Pop-ups need to pop away

Pop-ups need to pop away

by Matt Morain

Since its inception, the Internet has functioned to serve the public in a multitude of amazing facets.

Information, connecting with other people, and making shopping more convenient are just a few of the purposes for which the World Wide Web exists.

Among these, however, you will not find annoyance, so why are we forced to put up with a constant barrage of pop-up ads from companies we have no use for?

Anyone who can successfully navigate the Internet without dealing with the frustration of multiple ad interruptions should receive a medal. The whole concept is intrusive in nature, interrupting the natural progression of Internet surfing. Imagine having a conversation with someone who periodically shouts out completely unrelated phrases at you.

It would disrupt your train of thought and generally annoy you to the point of wanting to unplug them.
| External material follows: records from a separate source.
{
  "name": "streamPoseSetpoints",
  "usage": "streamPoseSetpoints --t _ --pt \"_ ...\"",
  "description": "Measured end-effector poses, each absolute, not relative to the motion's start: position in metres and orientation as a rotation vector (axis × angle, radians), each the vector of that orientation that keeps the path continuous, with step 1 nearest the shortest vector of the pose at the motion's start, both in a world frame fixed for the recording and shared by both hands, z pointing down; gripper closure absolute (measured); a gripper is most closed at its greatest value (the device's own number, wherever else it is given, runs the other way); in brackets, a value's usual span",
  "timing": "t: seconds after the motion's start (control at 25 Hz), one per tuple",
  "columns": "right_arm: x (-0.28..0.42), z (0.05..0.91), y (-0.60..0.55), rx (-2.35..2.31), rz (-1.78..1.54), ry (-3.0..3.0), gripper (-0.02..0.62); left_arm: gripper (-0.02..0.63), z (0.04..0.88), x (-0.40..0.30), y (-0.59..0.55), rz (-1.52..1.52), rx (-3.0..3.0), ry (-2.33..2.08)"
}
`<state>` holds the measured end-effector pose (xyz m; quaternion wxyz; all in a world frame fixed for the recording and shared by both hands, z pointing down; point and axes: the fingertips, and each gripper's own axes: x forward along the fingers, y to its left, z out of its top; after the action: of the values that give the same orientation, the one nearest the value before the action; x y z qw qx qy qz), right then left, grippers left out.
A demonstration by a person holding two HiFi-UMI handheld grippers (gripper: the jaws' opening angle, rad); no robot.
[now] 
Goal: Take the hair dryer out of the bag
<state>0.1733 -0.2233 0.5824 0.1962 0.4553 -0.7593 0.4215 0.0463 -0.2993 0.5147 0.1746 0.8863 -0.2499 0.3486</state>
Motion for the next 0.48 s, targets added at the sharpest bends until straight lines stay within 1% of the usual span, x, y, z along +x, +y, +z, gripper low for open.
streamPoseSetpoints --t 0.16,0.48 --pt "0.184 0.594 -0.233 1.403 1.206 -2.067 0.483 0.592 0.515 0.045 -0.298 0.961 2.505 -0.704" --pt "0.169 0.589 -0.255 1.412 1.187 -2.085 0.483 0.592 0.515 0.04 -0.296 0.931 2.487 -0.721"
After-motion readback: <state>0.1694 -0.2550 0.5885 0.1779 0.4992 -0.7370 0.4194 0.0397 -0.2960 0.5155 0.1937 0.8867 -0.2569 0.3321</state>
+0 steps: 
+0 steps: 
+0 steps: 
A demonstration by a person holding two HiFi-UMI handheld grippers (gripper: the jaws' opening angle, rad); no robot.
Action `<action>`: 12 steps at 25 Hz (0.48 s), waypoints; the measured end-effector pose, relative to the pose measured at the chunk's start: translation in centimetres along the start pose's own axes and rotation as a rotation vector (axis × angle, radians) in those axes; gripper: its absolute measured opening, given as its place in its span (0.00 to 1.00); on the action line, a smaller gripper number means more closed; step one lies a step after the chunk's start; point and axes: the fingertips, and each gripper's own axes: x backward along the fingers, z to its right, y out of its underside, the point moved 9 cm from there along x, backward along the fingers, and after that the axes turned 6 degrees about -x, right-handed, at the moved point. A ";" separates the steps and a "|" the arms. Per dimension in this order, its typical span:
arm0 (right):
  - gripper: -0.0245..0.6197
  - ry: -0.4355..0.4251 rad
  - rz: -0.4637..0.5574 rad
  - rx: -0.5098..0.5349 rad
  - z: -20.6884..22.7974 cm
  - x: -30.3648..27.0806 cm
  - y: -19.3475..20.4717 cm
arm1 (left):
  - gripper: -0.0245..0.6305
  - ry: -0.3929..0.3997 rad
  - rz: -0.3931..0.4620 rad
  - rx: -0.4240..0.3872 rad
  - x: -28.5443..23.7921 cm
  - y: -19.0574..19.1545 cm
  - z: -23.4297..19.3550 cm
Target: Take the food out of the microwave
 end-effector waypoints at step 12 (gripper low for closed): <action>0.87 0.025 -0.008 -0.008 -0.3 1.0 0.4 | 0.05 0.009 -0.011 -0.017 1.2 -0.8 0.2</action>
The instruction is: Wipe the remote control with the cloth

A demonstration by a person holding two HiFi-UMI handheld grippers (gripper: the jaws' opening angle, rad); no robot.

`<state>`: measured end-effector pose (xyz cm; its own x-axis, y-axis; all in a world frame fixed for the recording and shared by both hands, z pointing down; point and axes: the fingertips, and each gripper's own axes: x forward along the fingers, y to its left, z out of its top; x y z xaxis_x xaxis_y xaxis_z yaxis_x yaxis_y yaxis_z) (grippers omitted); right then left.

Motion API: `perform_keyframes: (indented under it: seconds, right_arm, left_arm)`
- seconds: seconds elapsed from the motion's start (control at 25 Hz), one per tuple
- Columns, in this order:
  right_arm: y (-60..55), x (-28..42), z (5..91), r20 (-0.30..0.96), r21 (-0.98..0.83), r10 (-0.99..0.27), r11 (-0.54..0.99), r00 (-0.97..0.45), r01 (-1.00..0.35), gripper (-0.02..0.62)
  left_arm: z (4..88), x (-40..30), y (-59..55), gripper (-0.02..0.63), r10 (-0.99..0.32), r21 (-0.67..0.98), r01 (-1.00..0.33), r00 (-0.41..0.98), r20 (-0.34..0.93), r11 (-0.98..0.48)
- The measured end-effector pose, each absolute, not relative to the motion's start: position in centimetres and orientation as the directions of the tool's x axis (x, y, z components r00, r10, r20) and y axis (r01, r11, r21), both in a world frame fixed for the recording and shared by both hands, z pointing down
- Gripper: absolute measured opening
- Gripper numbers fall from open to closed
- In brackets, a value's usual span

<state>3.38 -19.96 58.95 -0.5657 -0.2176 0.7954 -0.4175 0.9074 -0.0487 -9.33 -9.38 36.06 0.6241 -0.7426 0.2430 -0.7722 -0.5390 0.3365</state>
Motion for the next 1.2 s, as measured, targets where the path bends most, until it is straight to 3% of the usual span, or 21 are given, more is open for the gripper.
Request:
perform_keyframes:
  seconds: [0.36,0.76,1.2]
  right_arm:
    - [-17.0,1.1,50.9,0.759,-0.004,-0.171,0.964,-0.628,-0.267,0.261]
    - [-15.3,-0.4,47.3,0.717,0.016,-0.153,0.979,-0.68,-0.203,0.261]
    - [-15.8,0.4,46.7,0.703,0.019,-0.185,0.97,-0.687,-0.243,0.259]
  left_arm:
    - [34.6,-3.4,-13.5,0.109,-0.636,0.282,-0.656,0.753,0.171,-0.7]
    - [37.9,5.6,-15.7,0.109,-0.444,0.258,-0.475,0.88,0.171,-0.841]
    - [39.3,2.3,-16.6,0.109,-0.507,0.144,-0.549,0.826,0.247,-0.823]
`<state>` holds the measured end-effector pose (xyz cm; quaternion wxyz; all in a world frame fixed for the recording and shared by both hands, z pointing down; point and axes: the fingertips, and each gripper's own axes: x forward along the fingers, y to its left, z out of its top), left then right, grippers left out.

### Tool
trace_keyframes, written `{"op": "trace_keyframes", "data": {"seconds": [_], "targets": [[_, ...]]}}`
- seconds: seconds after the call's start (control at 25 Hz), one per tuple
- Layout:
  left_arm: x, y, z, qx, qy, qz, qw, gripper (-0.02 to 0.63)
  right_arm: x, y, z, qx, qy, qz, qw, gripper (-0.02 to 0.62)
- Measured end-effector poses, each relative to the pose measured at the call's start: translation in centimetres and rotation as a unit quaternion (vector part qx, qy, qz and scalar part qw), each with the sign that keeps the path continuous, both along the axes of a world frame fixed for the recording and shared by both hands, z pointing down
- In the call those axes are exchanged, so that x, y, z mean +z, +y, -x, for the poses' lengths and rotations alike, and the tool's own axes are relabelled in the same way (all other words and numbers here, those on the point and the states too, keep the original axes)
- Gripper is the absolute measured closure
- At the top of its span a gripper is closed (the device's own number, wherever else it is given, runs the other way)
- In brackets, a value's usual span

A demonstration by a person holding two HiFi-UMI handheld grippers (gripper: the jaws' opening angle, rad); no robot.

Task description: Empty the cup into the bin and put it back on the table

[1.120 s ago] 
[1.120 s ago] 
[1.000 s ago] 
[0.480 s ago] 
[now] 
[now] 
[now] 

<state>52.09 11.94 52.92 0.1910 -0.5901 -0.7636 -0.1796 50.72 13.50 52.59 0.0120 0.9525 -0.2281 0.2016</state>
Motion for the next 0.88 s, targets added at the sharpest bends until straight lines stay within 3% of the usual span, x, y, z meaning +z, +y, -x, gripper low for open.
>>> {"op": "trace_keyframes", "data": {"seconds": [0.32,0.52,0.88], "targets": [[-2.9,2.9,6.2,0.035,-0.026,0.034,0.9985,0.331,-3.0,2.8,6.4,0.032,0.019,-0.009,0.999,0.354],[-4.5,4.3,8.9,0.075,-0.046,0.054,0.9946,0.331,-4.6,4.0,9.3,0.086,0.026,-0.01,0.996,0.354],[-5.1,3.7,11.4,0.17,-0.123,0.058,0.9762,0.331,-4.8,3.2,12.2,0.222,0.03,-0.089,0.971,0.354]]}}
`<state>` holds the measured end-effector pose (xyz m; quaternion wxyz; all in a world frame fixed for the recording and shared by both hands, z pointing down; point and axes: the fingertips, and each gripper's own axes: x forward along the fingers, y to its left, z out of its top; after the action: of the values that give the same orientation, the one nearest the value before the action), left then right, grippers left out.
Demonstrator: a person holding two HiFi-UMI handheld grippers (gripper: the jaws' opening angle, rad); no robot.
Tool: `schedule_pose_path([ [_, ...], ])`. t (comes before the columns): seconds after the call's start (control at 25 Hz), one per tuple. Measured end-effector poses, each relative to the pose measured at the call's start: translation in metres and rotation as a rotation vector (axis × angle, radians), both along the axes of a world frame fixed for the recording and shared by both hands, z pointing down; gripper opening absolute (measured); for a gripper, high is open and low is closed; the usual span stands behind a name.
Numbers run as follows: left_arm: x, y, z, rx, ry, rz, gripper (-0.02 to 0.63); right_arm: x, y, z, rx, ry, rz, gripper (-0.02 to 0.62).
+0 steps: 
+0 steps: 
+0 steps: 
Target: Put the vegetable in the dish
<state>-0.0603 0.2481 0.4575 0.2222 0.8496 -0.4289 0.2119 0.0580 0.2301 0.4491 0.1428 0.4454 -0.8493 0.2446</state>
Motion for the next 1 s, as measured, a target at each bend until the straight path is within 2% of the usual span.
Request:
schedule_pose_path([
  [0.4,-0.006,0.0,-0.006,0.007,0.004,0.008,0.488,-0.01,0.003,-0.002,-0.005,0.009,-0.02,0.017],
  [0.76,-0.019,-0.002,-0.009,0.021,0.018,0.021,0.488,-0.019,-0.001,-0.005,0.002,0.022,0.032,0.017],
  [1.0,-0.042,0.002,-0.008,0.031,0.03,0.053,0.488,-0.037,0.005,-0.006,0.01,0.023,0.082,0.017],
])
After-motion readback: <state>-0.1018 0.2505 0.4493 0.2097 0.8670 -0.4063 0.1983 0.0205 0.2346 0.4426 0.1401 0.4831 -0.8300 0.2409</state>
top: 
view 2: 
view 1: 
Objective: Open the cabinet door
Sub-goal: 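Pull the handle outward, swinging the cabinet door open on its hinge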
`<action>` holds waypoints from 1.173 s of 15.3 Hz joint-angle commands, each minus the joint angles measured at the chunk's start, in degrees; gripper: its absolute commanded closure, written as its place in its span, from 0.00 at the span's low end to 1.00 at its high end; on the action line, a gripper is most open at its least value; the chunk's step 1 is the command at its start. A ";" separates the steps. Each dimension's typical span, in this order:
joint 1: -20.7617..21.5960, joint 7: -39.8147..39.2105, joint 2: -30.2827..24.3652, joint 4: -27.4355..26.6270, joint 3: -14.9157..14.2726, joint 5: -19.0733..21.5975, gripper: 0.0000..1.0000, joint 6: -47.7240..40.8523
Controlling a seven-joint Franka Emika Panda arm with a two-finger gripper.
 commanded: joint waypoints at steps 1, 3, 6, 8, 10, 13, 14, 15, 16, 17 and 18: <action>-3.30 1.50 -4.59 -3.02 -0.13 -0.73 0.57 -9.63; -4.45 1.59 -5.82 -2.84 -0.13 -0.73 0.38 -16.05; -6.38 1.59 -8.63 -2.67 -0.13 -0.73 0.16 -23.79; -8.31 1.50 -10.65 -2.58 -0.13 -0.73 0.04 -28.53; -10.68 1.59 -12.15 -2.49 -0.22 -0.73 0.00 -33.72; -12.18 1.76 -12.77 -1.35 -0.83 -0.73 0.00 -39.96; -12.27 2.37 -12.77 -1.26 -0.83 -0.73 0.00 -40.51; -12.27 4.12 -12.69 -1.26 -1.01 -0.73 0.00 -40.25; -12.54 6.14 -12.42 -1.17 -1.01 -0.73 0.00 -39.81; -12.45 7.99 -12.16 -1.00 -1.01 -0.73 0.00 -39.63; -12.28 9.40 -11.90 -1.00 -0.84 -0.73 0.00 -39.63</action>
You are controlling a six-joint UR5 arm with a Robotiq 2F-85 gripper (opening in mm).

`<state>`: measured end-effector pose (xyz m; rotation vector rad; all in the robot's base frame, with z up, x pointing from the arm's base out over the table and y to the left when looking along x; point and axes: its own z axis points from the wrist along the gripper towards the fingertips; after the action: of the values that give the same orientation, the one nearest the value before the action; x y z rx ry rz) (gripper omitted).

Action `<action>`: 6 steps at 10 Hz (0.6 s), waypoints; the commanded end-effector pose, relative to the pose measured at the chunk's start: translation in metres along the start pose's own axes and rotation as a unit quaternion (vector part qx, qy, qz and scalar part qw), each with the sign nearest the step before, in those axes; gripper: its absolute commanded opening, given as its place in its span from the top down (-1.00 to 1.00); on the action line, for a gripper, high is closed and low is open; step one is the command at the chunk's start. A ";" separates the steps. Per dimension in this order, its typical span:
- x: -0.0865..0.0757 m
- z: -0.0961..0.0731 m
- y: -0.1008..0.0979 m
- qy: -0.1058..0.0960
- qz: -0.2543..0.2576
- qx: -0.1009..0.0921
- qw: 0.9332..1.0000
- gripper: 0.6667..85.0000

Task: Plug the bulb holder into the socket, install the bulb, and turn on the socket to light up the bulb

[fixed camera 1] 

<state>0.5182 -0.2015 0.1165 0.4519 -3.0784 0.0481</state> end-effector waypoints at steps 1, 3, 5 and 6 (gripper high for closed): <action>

Companies that force their ads on unwary Internet visitors are offensive. They’re assuming that people actually want to look at their products’ advertisements instead of going to their intended destination, unfettered by distractions. They’re completely wrong, yet continue to do this because of its dynamic marketing strategy: show someone a product enough and they’ll buy it out of confusion, mislead diluted interest, or frustrated resignation.

Internet pop-up ads are a detriment to our society and its future, given that there’s no control over what pops up when. Advertising moguls are slowly corrupting our children.

Say, for instance, that a young lad is doing research on the echidna when he gets offered an exclusive membership to a depraved site to chat with corpulent, one-eyed Slavic grandmothers with elephantiasis. Is this the next generation that we want to be raising?

Since the Internet is such a vast network of useless sites melded together with valuable information, trying to take away the right to use pop-up advertising is like trying to take away the right to reek from the French; there’s bound to be some objections. Free speech will always take a precedent to personal views, and you can’t take one away whilst keeping the other.

There’s not much to be done about this problem, short of mass-emailing these companies that partake in this devious method of subtle propaganda and firmly telling them to stop (or going to each CEO’s house and lighting flaming bags of poo on their doorstep). The bleak alternative is to simply grin and minimize it.